Is Dallas’ bike share boom the reflection of a city that is finally open to rethinking its approach to mobility, or is it a manifestation of a market fad that has not proven itself? According to the Slate piece, the jury is still out. But an article in the Guardian about a bike shares in China is enough to inspire fear that Dallas’ bike share boom my just be a phase. 

Here’s how it went down. Competing companies sensed an opportunity with the model that charged a small fee to rent a dock-less bike for a set amount of time. They flooded the streets of Chinese cities in hopes of ensuring that their bikes would be the most available and convenient for potential customers. At one point, Shanghai had 1.5 million rent-a-bikes on the streets. Sidewalks were clogged. Abandoned bikes piled up on street corners or were dumped in spots where they weren’t supposed to be. But China’s top firms still managed to raise lots of venture capital to out-pace their competitors.

China’s bike-sharing platforms attracted US$2 billion in funding over the last 18 months, making it one of the most popular industry investments for private equity, venture capitalists and angel investors. At the top of the heap are Mobike and Ofo, two Beijing-based companies each valued at more than US$1 billion, making them unicorns in a field with many smaller competitors.

But all was not going as well as it seemed. In November, Bluegogo, a bike share company that had 20 million users, making it the third largest bike share provider in China, suddenly went bankrupt.

In his letter [Bluegogo CEO] Li [Gang] said the company “looked like it was cursed since June”, with plenty of investors praising it but not a single commitment for new funding since June.

“Short of diversified capital backing and robust financial plans, even the best bike sharing business model would seem feeble,” he wrote, adding that the recent chill in the industry was to blame as it scared away Bluegogo investors, ruining any chance for a merger and acquisition deal.

With one of the largest bike share companies going belly up, the next question emerged: what to do with the millions of bikes that now had no use. According to Wired, in one city alone police rounded up 23,000 and hauled them off to 16 dump sites located around the city.

A photographer working for the Guardian captured the scene — new and expanding bicycle graveyards:

At first glance the photos vaguely resemble a painting. On closer inspection it might be a giant sculpture or some other art project. But in reality it is a mangled pile of bicycles covering an area roughly the size of a football pitch, and so high that cranes are needed to reach the top; cast-offs from the boom and bust of China’s bike sharing industry.

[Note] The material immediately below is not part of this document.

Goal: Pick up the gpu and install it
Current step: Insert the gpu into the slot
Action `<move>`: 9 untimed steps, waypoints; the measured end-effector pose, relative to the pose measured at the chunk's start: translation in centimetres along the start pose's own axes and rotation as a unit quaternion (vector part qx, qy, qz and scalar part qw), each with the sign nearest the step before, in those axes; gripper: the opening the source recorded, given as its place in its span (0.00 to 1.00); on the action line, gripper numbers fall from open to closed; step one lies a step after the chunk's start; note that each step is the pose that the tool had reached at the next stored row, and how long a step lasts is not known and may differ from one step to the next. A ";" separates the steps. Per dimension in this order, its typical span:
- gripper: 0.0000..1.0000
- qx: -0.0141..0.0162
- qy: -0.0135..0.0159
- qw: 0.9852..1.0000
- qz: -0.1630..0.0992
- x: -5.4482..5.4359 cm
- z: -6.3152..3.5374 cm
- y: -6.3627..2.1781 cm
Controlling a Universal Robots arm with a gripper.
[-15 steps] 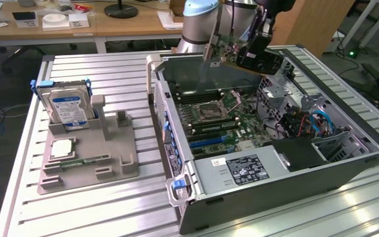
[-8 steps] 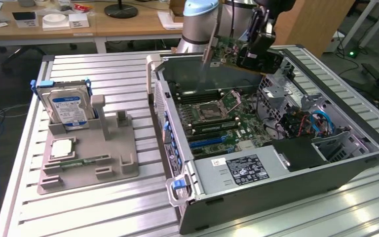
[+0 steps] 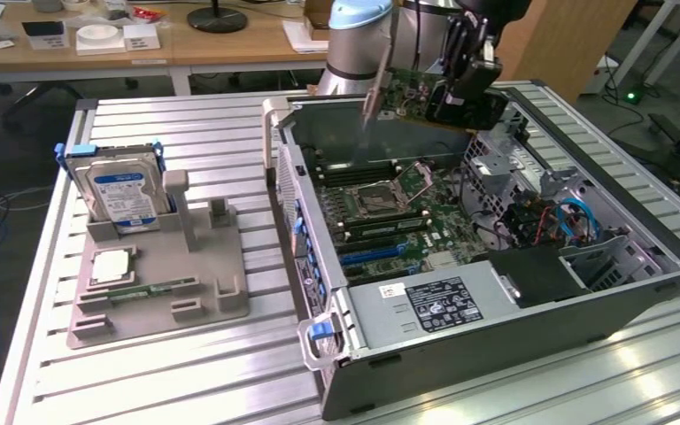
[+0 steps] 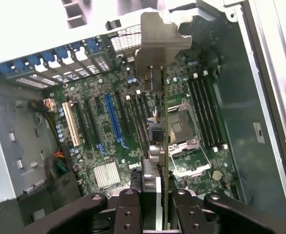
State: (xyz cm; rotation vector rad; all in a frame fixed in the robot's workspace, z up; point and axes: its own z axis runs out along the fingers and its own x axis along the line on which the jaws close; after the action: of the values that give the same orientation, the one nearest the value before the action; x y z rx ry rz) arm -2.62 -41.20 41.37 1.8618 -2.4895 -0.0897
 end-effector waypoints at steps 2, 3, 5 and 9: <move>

The photos must be seen. Is this where Dallas is heading, towards a future of rent-a-bike graveyards? Or will the share programs figure out how to navigate a investment-rich industry with unproven demand? When Slate asked David Levinson, a professor of transportation at the University of Sydney, whether the explosion of new bike share companies was a venture capital-funded bubble or a real evolution in the way we think about transportation, Levinson said, essentially, both.

“Yes,” he wrote back. “It’s like the internet in 1999.”

In other words, there may be a bubble, and it may pop. But bike shares are here to stay.